Leader a ‘visionary’

In their two hours of private meetings, Bush called Kim “visionary” for reaching out to the North and told the leader he was willing to talk with the North Koreans “anytime, anywhere,” according to White House officials

Bush’s provocative description of North Korea has caused unease in Asia. Bush’s warnings clashed with the policies of Kim, who won the Nobel Peace Prize for a four-year quest to soften relations with his northern neighbor. The South Korean believes that gestures of friendship can ease tensions on the peninsula and reduce the prospects for war.

North Korea continued to accuse Bush of warmongering.

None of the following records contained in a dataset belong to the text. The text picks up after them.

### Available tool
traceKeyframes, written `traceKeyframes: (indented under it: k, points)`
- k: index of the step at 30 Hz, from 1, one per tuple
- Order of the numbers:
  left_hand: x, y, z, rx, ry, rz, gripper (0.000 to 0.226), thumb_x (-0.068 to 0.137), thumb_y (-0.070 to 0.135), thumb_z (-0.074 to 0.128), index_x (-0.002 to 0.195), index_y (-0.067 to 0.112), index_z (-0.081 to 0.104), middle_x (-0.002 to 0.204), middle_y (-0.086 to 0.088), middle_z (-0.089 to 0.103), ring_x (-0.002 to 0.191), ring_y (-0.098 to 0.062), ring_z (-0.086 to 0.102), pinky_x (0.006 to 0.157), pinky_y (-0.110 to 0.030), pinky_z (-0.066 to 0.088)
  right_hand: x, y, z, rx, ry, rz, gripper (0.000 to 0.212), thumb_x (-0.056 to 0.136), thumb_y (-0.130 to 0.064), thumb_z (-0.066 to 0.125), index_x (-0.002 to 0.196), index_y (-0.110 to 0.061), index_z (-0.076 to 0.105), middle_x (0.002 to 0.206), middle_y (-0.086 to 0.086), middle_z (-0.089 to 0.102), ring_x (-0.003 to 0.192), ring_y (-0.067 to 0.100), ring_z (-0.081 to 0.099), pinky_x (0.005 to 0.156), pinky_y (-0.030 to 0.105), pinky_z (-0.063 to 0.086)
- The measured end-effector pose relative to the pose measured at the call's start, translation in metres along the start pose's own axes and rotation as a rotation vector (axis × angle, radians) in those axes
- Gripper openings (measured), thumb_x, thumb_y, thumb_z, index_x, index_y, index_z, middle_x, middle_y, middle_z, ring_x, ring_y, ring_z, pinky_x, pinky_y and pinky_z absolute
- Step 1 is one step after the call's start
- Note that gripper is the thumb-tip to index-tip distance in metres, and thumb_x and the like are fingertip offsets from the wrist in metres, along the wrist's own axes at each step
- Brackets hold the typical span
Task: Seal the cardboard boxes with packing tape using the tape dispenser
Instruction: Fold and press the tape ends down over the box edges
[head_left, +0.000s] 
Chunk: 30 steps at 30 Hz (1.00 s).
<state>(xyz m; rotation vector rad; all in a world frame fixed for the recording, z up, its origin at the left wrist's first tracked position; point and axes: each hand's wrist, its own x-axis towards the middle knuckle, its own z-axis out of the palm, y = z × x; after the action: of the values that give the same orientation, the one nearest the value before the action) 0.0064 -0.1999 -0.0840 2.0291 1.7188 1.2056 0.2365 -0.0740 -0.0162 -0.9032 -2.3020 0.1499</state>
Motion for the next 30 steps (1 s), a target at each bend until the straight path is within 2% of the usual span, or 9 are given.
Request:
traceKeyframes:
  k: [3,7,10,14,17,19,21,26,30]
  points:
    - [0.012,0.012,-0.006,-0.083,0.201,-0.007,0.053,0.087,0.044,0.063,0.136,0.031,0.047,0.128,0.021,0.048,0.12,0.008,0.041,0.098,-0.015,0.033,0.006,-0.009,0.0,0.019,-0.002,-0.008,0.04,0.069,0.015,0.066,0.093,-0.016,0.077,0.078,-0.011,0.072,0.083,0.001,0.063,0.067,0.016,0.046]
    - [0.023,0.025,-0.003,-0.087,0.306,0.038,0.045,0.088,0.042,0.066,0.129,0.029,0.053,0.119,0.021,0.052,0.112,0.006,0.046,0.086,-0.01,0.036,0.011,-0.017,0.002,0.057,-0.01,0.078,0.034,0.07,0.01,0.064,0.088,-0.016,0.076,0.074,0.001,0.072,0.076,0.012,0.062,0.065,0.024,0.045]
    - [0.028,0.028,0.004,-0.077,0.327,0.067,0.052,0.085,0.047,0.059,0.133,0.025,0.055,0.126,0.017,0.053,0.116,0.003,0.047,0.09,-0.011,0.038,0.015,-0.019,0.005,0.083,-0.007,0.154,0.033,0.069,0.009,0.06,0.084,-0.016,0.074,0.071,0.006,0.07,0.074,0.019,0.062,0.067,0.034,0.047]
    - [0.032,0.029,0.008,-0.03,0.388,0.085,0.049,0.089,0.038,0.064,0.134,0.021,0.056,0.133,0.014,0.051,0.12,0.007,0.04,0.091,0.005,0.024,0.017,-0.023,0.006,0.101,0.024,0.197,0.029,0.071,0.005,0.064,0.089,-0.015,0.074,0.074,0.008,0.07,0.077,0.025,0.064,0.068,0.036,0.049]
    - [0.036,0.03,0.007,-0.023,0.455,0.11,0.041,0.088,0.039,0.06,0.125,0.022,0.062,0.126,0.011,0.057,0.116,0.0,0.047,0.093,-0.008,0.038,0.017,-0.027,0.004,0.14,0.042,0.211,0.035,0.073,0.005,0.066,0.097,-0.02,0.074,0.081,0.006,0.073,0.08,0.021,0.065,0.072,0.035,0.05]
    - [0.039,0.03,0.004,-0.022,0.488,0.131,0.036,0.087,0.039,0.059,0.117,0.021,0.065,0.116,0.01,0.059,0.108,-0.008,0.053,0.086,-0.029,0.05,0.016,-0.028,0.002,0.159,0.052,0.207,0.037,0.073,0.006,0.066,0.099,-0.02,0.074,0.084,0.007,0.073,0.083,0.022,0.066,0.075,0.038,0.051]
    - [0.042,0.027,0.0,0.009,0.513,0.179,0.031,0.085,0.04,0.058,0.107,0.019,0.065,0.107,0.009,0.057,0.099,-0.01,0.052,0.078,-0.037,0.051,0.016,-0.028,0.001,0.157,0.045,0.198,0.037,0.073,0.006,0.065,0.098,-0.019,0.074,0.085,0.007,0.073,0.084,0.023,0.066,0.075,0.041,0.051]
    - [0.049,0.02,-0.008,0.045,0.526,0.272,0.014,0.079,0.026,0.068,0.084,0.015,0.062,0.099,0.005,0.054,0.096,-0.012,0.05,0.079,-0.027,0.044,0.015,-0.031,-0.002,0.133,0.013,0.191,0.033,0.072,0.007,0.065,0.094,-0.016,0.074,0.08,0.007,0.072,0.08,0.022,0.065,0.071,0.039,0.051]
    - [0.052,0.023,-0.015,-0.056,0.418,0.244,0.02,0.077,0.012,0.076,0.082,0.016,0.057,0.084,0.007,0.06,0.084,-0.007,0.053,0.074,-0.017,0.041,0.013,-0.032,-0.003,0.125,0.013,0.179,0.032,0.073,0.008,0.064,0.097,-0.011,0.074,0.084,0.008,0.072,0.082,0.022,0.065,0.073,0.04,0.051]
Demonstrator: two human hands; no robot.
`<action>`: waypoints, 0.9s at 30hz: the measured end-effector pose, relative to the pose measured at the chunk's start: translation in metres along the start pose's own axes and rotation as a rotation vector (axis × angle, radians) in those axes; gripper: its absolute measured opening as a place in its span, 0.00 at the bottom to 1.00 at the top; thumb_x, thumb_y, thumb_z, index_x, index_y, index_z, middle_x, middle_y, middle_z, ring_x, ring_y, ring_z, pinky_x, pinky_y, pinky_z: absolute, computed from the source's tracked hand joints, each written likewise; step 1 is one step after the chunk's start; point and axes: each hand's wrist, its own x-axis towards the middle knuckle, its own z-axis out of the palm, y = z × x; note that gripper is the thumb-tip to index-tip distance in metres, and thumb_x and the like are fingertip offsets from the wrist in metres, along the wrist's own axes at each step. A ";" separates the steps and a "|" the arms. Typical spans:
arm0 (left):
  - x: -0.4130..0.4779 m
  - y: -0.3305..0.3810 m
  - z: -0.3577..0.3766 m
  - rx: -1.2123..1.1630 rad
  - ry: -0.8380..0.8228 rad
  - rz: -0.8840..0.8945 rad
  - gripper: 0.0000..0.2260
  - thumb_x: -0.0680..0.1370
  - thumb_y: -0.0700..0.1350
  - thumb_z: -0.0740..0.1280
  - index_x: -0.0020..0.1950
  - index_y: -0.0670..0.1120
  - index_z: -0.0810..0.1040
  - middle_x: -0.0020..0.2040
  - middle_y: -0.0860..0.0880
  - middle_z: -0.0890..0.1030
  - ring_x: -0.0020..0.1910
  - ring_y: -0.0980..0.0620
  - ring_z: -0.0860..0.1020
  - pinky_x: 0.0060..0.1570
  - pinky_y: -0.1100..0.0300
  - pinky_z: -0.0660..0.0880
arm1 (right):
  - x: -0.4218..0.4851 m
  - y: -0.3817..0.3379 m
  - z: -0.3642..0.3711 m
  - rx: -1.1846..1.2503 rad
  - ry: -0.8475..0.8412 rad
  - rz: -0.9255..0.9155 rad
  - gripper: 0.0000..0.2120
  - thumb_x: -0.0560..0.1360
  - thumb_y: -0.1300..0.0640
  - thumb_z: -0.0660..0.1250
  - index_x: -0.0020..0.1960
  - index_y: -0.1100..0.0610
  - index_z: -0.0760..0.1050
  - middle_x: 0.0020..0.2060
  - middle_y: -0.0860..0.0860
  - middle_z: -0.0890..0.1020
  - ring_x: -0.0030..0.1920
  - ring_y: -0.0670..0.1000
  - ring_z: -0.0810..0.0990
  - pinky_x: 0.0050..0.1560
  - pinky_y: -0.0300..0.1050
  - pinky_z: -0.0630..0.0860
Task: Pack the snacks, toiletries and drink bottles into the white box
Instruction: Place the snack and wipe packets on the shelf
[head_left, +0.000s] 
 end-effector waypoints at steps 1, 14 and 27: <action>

“If the U.S. imperialists and Japanese reactionaries should provoke the second Korean War, to the end our military and people will attack them with 100 times to 1,000 times of revenge,” Radio Pyongyang said in a commentary monitored by the Radiopress agency in Tokyo.

The president was bringing to the DMZ a satellite photo of nighttime light on the Korean peninsula, showing the highly developed South awash in blots of light and only two or three pinpricks of white in the North, the largest in the capital, Pyongyang. White House counselor Karen Hughes said the photo illustrates the “light and opportunity that comes with freedom.”